Saildrone is thrilled to [ ] advance deep-water ocean mapping capabilities with a new 72-foot unmanned surface vehicle (USV) known as the Saildrone Surveyor. [ ] The increased size of the vehicle will provide the power, speed, and payload required to carry a Kongsberg EM 304 multibeam sonar. The Surveyor will collect detailed mapping of the seafloor and water column, which will be transmitted back to shore in real time. Researchers [ ] will analyze [ ] data collected by the new vehicle and lead the development of autonomous data quality monitoring tools to identify targets of interest. MBARI will work to integrate environmental DNA (eDNA) capabilities—DNA originating from the sloughed-off skin, mucus, and excrement of a wide variety of marine animals—into the Surveyor platform.
Fishing, Warfare, Explosions, Plastic, Pollution, Noise, Sonar, “Incrementalism Will Not Get Us Anywhere”
It’s very prescient that the Saildrone can work with DNA from skin, mucus, and excrement, as that may be all that remains of many species, unless humans change course.
Activist Julian Aguon, highlighting the plight of U.S. military-colonized Guam stated, “Incrementalism will not get us anywhere.”
We can’t only protect some whales in some oceans from some stressors some of the time, as we build out the Internet of Underwater Things and wireless “ecosystem” – as recklessly as we are building out telecommunications on land and in space – devoid of environmental testing, monitoring, and appropriate response.
The Elephant in the Room, Environmental Groups that Don’t Address Militarization (Now Targeting the Oceans) Are Engaged in Something Other Than Protecting Nature
A colleague recently noted that many environmental groups with the highest salaries have been unwilling to question the military’s impact on the planet’s oceans.

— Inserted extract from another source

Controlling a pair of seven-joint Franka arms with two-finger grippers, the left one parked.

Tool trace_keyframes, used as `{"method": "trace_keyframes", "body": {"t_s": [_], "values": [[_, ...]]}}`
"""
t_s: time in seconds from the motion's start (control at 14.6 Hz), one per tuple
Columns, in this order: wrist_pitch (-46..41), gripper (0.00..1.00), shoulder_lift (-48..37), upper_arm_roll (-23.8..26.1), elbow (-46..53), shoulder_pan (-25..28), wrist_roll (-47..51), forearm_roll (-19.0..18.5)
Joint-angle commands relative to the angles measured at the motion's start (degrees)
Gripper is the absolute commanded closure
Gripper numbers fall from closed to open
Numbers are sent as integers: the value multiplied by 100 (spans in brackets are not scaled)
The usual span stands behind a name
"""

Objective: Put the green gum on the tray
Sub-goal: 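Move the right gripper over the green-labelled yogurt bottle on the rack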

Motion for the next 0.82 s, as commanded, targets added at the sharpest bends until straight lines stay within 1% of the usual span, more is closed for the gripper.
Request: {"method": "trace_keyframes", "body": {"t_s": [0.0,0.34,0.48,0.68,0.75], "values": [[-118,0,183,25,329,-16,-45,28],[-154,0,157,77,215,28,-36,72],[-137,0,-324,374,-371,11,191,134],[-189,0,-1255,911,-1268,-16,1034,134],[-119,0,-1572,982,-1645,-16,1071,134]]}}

In addition, many environmental groups have been unwilling to address the threat posed by wireless telecommunications.
As Kate Kheel explained, 5G and the Military is a Marriage Made In Hell.
Full Spectrum Dominance is being pursued by the US, as explained by Koohan Paik-Mander of the Global Network Against Nuclear Weapons In Space, including the Internet of Underwater Things and militarization of the oceans.
Rather than allocating resources to military might, colonizing mars, and billionaire space tourism, humans could prioritize fishing that does not entangle whales, and clean up the carnage left by previous wars on the ocean floor without creating unsafe chemical pollution, before starting another war. (If artificial reality is so wonderful, the military can stop live ammunition games now, and conduct war exercises virtually.)
War is an outdated, un-survivable scenario. And so is the next wireless assault on the ecosystem, now aimed at the oceans. We already know enough.
There is nothing sustainable about unsafe telecommunications for “climate” data collection, from sonar to satellites.
“Honor the dead, heal the wounded, stop the wars,” because the carnage includes too many dolphins, turtles, and whales.